Showing yourself love doesn’t mean that you’re selfish. Experts define self-love as a means that you accept yourself fully, treat yourself with kindness and respect, and support your growth and wellness.
You have probably seen people who try to search for love and care from somewhere else to feel content and valued, but in vain. Such people get disappointed because they lack the love from within, first.
Social media has made it even worse as we believe life is perfect for other people, thus end up getting lost in comparison. Theodore Roosevelt is quoted to have said, "Comparison is the thief of joy.”
A lot of people are living fake lives on social media, so imagining how to be like them, will only leave you dissatisfied and unhappy. Yet joy can be created from the smallest of things and ways.
Fielle Kampire, a businesswoman, is on the journey of discovering her worth. Dating a man who didn’t appreciate her and centered on her flaws for two years of the relationship, left her questioning her worth.
"Seeking for love, attention, compliments and acceptance from my boyfriend by then, was like sitting for a hard exam. Not receiving the love I expected from him hurt my feelings and played with my confidence. There are some statements I expected to hear from him, but didn’t, such as, ‘you’re beautiful’, ‘I love you’, ‘you complete me’, ‘I am proud of you’, ‘you can make it’, and more,” she says, emotionally.
"After sometime I realised I couldn’t depend on people for happiness and assurance. I started to find joy in the little things, like just gratitude,” she adds.
Kampire says that she has redirected her focus and attention from waiting for approval and acceptance from people, to being grateful for the things that matter in her life—grateful for life, family, a job, great opportunities, good health, and much more. This has given her contentment.
She explains that loving herself has come with doing the little things that make her happy, like getting simple treats for herself, travelling, making new friends, and doing what makes her happy.
But most importantly, she has learned to close her ears to negativity and started surrounding herself with more positive people and those that support, and love her.
Kampire explains that as simple as it sounds, self-care can be eating well, sleeping well, and dressing well.
According to Women’s Health, if you’re looking to increase self-confidence, experts say it’s important to fill your calendar with activities that you enjoy and are good at.
"Do more of the things you’re good at, if it’s yoga, pull up a flow on YouTube. If you’re a good driver, then drive more. Research shows that self-efficacy (the belief that you are good at something) and self-worth are linked, and the more you do things—small or big—that you are good at, the better you will feel about yourself.”

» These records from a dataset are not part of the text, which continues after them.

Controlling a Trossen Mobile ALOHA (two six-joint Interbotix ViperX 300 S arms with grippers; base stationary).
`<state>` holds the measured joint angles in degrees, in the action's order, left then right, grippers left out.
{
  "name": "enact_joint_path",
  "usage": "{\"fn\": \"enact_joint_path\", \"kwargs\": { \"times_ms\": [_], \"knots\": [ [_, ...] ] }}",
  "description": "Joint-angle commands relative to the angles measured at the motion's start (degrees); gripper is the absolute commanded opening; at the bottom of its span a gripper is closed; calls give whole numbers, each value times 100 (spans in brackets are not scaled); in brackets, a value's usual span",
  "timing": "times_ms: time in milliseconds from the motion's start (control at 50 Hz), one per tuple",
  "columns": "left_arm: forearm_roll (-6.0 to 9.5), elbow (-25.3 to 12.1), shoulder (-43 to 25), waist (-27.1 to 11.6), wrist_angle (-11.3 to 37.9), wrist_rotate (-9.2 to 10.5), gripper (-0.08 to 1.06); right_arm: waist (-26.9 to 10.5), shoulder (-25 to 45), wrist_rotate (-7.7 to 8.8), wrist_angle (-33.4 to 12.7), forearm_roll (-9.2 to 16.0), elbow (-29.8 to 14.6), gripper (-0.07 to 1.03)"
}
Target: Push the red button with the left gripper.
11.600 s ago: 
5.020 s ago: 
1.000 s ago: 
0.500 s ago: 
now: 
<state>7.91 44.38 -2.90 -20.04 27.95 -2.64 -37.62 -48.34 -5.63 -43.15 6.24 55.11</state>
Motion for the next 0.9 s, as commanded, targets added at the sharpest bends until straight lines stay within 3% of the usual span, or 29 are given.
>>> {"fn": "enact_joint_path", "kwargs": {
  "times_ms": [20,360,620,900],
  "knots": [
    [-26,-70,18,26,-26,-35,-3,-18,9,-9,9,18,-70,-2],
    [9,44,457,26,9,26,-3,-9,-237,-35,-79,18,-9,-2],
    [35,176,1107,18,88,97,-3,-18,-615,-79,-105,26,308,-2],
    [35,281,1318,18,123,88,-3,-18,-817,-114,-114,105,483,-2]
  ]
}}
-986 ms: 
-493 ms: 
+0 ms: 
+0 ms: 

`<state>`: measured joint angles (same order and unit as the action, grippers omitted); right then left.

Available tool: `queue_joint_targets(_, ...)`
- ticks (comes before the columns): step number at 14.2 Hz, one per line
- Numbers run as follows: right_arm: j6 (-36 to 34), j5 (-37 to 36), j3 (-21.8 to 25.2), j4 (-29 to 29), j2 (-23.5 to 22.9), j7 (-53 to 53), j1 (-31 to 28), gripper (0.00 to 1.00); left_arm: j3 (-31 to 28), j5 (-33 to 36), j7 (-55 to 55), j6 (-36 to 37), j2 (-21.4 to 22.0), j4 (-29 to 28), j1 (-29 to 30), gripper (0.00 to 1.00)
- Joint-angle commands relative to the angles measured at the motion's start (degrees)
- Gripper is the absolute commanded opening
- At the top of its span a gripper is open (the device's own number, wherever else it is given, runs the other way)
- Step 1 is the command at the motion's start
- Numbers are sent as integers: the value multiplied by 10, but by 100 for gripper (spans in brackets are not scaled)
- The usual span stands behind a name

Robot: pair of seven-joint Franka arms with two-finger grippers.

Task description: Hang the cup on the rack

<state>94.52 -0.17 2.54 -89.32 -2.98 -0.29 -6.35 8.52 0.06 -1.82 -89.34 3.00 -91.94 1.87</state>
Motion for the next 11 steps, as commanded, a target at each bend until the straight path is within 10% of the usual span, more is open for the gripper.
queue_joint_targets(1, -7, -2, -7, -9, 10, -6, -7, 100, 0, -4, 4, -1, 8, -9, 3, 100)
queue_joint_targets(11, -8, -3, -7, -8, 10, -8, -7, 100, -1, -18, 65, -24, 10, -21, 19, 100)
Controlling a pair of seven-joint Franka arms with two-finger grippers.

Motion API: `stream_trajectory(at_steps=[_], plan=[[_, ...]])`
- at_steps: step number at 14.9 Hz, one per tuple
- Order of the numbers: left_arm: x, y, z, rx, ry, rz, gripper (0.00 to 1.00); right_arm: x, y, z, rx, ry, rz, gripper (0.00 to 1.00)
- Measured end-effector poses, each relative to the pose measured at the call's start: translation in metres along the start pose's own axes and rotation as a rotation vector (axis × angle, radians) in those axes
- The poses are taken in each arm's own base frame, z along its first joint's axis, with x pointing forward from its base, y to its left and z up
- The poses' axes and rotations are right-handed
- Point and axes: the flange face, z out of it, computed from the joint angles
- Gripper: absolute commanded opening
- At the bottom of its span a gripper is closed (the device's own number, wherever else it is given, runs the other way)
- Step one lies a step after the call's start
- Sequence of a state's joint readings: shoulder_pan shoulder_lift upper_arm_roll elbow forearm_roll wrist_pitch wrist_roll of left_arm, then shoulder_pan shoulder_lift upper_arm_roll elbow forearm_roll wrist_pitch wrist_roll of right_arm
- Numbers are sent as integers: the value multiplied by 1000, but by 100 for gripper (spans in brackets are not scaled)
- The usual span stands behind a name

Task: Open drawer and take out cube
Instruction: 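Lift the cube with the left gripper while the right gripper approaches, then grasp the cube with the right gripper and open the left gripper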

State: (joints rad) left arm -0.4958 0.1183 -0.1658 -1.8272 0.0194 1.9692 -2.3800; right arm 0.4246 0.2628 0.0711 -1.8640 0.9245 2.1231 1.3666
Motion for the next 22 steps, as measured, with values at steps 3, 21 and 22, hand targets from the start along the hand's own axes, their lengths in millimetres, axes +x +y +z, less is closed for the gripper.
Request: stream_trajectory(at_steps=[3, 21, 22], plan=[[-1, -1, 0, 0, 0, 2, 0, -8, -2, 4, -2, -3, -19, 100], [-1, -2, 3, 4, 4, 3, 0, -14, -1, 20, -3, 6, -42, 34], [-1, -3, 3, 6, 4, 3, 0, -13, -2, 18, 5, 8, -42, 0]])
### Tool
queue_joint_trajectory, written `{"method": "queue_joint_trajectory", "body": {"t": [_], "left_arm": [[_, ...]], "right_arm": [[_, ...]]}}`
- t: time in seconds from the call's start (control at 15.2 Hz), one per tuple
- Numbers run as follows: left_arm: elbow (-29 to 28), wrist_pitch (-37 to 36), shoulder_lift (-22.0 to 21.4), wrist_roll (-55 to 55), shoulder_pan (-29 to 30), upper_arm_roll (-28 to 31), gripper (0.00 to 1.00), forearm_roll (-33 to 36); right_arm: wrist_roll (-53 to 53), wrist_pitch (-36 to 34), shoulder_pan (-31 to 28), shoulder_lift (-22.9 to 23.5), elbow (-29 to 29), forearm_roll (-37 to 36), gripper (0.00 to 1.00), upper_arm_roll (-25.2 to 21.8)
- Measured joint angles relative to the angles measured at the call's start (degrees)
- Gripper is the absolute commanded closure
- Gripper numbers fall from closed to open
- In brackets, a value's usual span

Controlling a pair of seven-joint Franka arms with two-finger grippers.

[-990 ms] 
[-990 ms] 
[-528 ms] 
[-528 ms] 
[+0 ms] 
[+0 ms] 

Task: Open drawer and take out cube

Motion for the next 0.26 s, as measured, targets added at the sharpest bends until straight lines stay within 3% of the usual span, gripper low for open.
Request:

Counsellor Irene Gakumba says that there is power in reading as people who spare time to read can testify to its impact, it opens up about topics that people have been questioning.
She notes that books are full of wisdom, lessons, and can assist in personal development, and discovering oneself.
Gakumba says that be easy with yourself, identify your flaws and seek means to overcome them, otherwise, overlooking them may create great damage to yourself and easily see yourself in a negative way—that way, you can’t see good in yourself.
"Work on temper, jealousy, comparison, poor time management, anger, addiction, and much more. You will eventually be a better person. Discover your strengths as well, as this will empower you to believe in yourself,” she says.
She also says to cut off stress by finding a solution because failure to do so, will ruin your self-love. "But also, you can feel good about yourself when you provide a helping hand to others, do so whenever you can.”